The government is giving final touches to a bill under which licenses to operate private schools will be granted on the condition that operators don’t use their profits for personal benefit.
The draft education bill, which will replace the prevailing Education Act, envisions turning school education into a non-for profit sector. As the new law won’t have a retrospective effect, it will not be applicable to schools already in operation under the company law.
“Private schools will get permission on the condition that investors don’t use their profit for personal benefit,” reads one of the clauses of the bill. Currently, a majority of private schools are registered under the company law,which allows investors to use profits earned by schools for personal benefit.
The bill, which is with the Ministry of Law after it received approval from the Ministry of Finance, will be tabled in Parliament during its ongoing session, officials said.
“The Ministry of Education seems to have drafted the bill to meet the government’s constitutional obligation to provide free school education to all,” a senior official at the Ministry of Law told the Post on the condition of anonymity as he was not allowed to talk to the media on the issue. “The bill will be sent to the Cabinet for approval before it gets registered in Parliament.”
The bill also makes it mandatory for private schools to receive approval from their respective local governments before accepting any donation in cash or kind. Approval from the Ministry of Finance is necessary for donations from abroad. It says that property of the schools will remain in its possession, and its operators won’t be allowed to use them for personal benefit.
Advocates for right to education say the spirit of the constitutional provision was to ensure that every child gets school education without having to pay for it. The High Level National Education Commission formed by the government to recommend policy changes to the education sector, also suggested that the government stop the commercialisation of education.
A report by the commission, submitted to Prime Minister KP Sharma Oli in mid-January last year, had recommended that the government convert all private schools into trusts from companies over the next 10 years. The commission had concluded that changing the ownership model could stop commercialisation of private schools and convert education into a service-oriented sector.
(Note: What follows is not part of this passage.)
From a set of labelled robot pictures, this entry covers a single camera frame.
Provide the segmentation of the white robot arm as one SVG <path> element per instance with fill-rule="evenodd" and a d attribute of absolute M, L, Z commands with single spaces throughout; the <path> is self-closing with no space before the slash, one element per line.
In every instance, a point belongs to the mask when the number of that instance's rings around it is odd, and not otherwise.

There are around 8,000 private schools across the country where nearly 20 percent of students study. Education experts say it is necessary to turn schools into non-profits. But they doubt the new law will be implemented.
“The government has hardly shown any interest towards fully implementing the constitutional provision of free and compulsory education. I won’t get surprised even if the new law suffers the same fate,” Binay Kusiyait, a professor at Tribhuvan University who researched education, told the Post.
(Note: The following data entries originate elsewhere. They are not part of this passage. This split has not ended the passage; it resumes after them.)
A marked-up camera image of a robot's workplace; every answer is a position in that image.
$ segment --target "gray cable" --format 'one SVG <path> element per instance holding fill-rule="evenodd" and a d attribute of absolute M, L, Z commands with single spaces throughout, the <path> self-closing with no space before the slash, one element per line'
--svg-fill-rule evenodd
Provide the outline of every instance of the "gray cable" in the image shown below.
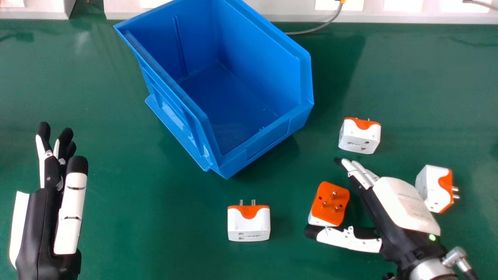
<path fill-rule="evenodd" d="M 303 30 L 303 31 L 295 31 L 295 32 L 286 32 L 285 34 L 287 34 L 287 35 L 307 34 L 307 33 L 315 32 L 317 30 L 320 30 L 320 29 L 326 27 L 327 25 L 331 24 L 339 16 L 339 14 L 341 13 L 341 10 L 342 10 L 342 5 L 343 5 L 342 3 L 339 4 L 339 7 L 337 8 L 335 15 L 328 22 L 326 22 L 322 25 L 319 25 L 315 28 L 312 28 L 312 29 Z"/>
<path fill-rule="evenodd" d="M 476 4 L 476 5 L 479 5 L 479 6 L 483 6 L 483 7 L 490 8 L 492 10 L 498 11 L 498 7 L 495 7 L 495 6 L 490 5 L 488 3 L 483 3 L 483 2 L 474 1 L 474 0 L 463 0 L 463 2 L 464 3 L 470 3 L 470 4 Z"/>

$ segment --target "green table surface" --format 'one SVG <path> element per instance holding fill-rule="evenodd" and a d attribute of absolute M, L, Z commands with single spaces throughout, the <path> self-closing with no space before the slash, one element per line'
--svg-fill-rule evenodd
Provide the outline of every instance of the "green table surface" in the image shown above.
<path fill-rule="evenodd" d="M 135 57 L 101 5 L 69 21 L 0 21 L 0 279 L 15 192 L 38 188 L 34 134 L 70 126 L 90 163 L 79 249 L 82 280 L 380 279 L 381 256 L 303 235 L 321 181 L 349 187 L 335 156 L 414 183 L 425 164 L 453 169 L 461 199 L 436 216 L 481 279 L 498 260 L 498 27 L 332 24 L 293 37 L 312 57 L 306 126 L 233 178 L 203 172 L 145 105 Z M 286 31 L 312 24 L 278 24 Z M 337 148 L 346 116 L 382 123 L 373 155 Z M 227 239 L 227 206 L 271 207 L 271 238 Z M 353 195 L 346 224 L 371 225 Z"/>

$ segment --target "black and white robotic hand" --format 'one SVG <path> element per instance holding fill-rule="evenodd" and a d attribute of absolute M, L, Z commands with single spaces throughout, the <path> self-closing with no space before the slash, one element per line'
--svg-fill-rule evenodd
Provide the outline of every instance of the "black and white robotic hand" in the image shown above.
<path fill-rule="evenodd" d="M 64 129 L 50 146 L 50 126 L 35 136 L 40 189 L 17 192 L 9 257 L 18 280 L 75 280 L 81 270 L 77 249 L 83 217 L 88 162 L 73 156 L 73 131 Z"/>
<path fill-rule="evenodd" d="M 308 238 L 380 253 L 398 267 L 396 276 L 386 274 L 386 280 L 457 280 L 454 267 L 467 279 L 478 279 L 464 250 L 456 247 L 448 252 L 440 243 L 439 224 L 414 186 L 397 178 L 379 177 L 356 161 L 336 158 L 335 162 L 346 171 L 351 189 L 360 197 L 375 228 L 357 231 L 356 227 L 327 225 L 310 214 L 305 230 Z"/>

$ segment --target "storage bin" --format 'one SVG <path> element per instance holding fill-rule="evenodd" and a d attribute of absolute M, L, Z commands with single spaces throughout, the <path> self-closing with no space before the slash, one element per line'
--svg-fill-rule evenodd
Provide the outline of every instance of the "storage bin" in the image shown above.
<path fill-rule="evenodd" d="M 204 171 L 231 177 L 308 118 L 308 52 L 241 0 L 174 0 L 115 28 L 145 102 Z"/>

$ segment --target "white and orange adapter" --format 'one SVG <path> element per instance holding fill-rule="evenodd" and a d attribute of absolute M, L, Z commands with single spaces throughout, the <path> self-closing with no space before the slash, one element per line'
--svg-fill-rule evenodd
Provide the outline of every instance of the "white and orange adapter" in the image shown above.
<path fill-rule="evenodd" d="M 239 205 L 232 205 L 227 210 L 228 240 L 236 242 L 264 241 L 270 238 L 270 207 L 244 205 L 241 199 Z"/>
<path fill-rule="evenodd" d="M 344 118 L 339 132 L 339 148 L 347 151 L 372 154 L 380 143 L 381 125 L 378 122 Z"/>
<path fill-rule="evenodd" d="M 415 180 L 415 189 L 427 208 L 435 213 L 443 213 L 460 198 L 455 194 L 459 189 L 453 186 L 453 172 L 449 168 L 424 166 Z"/>
<path fill-rule="evenodd" d="M 349 191 L 345 188 L 322 182 L 313 200 L 308 224 L 322 227 L 337 227 L 344 220 Z"/>
Teachers working with the private schools also have been demanding that private schools be converted into trusts school operators be barred from using profits for their personal benefit.
In July 2017, the legislature-parliament endorsed an amendment to the Education Act-1972 making it mandatory for new private schools to be registered as trusts, ending the option to run under company law. The move was criticised as it stopped the entry of new schools in the market allegedly at the behest of the school operators who were also members of Parliament.
Establishment of the new schools, however, has been banned in places like Kathmandu where a large number of schools are already in operation.